妬みと嫉みと嫉妬って違う気がする
もし、藍子さんが洸祐さんに嫉妬をしていたとすれば、説明がつきそうじゃないですか?
レイが食堂で言ったことだ。
藍子が俺に嫉妬?そんなのはあり得ない。と言い返しそうになったけれど、状況と目的を考えればそれもあり得るのかもしれなかった。そのためには今俺が持っている藍子の人物像を書き直さなければならないだろうけれど。
自分の夢があるとして、あとからそれを志した人物の方が才能が有り、その夢をかなえてしまう。そんなときに生じる感情のようなものだろうか。
彼女が生徒会長になりたいというのに、そういったものにさして興味がなかった俺が生徒会副会長になってしまった。俺が藍子の立場なら、というかほとんどの人が藍子の立場なら――嫉妬の感情をもっていいのではないだろうか。
仕方がないことだと思う。
けれど、俺が一晩考えてもこの「嫉妬」という言葉にたどり着けなかったのは、藍子はすべて自分本位で、他人なんてどうでもいいと思っていると思っていたからだ。そういう人物であると、俺は認識していた。この十数年間。
「洸祐さんは藍子さんを過大評価しすぎなんですよ。たった数か月ご一緒させてもらっただけですが、藍子さんは言動とか考え以上に幼い方なんだと僕は理解してますよ。きっと僕らと変わらない。ただの高校一年生なんです」
レイは言った。
まるで自分の足場が瓦解するような感覚に襲われた。ずっと見てきたということが邪魔をして、彼女を誤解していたのかもしれない。時間ではなく、密度だった。
いつもは藍子がいる帰り道。
夏の香りがして、どこかで祭りでもやっているんじゃないかと思うほどにいい陽気だった。今日は一人だから、少し寂しいようにも感じられた。考え事をするならぴったりだ。

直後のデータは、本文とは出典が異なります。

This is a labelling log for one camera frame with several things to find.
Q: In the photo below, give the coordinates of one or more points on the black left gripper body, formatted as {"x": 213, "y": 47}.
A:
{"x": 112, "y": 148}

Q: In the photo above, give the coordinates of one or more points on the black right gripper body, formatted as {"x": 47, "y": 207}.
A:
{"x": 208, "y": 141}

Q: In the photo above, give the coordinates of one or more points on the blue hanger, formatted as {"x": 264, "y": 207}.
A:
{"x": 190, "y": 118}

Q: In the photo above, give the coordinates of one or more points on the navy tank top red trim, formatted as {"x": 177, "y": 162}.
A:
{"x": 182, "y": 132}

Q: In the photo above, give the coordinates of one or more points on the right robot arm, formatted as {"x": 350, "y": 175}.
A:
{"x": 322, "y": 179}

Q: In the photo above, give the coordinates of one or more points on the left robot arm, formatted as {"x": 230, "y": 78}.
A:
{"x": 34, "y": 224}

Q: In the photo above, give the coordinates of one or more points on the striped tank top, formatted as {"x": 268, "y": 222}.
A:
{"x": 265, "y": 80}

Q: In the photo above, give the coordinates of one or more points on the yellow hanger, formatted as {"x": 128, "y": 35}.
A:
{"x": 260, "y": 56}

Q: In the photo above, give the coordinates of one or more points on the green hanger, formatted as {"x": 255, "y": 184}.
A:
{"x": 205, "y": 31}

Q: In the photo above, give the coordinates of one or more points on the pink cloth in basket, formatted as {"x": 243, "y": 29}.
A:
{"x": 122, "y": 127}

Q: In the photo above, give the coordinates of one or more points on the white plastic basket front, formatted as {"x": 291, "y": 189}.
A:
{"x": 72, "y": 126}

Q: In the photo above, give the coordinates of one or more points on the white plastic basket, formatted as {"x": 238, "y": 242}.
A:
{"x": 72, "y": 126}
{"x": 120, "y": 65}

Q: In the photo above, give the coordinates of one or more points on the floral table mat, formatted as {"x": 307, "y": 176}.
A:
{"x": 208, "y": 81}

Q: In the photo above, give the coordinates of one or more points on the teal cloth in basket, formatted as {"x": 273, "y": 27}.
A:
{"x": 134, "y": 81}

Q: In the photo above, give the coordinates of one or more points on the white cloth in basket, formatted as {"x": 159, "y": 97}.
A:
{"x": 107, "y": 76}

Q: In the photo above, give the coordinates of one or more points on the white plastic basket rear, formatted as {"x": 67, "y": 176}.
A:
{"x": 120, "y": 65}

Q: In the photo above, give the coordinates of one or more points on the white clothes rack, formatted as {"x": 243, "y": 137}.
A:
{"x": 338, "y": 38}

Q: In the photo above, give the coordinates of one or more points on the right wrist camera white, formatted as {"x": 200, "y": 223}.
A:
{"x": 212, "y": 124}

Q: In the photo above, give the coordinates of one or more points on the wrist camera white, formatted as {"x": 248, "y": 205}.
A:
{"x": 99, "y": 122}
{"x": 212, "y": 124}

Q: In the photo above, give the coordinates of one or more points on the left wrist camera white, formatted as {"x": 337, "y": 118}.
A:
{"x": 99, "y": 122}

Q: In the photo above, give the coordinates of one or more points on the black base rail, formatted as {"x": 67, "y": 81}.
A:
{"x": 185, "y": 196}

何が正しいのか。そんなのはわからない。彼女の心を分解して、覗き見ないことには。そんなことはできっこないから、その表面だけを見て、俺たちは自分勝手に判断をする。それの愚かしさを今日知った気がした。
もちろんレイの考察があっているとは言い切れないけれど、あの言葉、「よかった」という安堵の言葉の説明としては十分な気がした。潜在的な部分で、妙に納得してしまった。もしかしたら俺は見ないふりをしていただけかもしれない。
「悩んでいるね。洸祐君。それは紫吹藍子の事でかな?」
「……成都海先輩」
とぼとぼと俯き加減で歩いていた俺の前に四年生の先輩、成都海先輩がふらっと現れた。十字路の横の角からひょっこりと。もしかして、待ち伏せをしていたのだろうか。

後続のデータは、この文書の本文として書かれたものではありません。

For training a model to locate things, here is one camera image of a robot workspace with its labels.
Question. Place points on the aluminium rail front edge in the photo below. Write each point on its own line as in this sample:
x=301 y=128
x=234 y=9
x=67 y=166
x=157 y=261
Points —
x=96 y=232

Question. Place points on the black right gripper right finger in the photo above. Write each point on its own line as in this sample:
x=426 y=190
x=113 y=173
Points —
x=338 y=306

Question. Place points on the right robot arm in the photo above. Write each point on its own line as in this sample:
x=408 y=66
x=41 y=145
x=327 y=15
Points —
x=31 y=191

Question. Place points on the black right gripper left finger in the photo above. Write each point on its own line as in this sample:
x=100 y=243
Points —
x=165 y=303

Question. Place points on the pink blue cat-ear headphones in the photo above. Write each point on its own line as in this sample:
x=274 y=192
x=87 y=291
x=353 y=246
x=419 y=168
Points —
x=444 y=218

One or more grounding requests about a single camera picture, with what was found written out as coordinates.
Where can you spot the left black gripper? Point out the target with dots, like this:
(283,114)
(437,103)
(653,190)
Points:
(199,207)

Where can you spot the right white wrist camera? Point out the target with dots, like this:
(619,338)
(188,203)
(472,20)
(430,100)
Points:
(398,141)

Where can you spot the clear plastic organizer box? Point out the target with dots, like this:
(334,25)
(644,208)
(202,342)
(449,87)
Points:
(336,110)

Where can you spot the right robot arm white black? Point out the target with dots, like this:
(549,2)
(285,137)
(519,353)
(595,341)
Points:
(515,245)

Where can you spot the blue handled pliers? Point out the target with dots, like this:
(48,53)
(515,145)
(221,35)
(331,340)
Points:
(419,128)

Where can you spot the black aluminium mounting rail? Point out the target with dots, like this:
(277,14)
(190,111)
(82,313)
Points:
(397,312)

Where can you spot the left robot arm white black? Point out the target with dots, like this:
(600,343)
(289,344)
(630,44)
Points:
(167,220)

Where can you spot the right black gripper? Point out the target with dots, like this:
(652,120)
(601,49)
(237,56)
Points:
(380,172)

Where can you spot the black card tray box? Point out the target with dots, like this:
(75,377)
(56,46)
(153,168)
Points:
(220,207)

「少し付き合ってくれないか。私はスターバックスの新作が飲みたいんだ」
「俺が付き合わなければならない理由は?」
少し苛立っていたのだと思う。長い髪を背中に流した先輩にではなく、俺自身の不甲斐なさに。語気が強まってしまった。でも先輩はそんなことに動じないらしく、
「もちろん、君の知りたいことを教えてあげよう。君の知らない、紫吹藍子という女についてね」
先輩は、俺の心を分解して覗き見たように、俺の知りたいこと、今一番欲しいものを言い当てるのだった。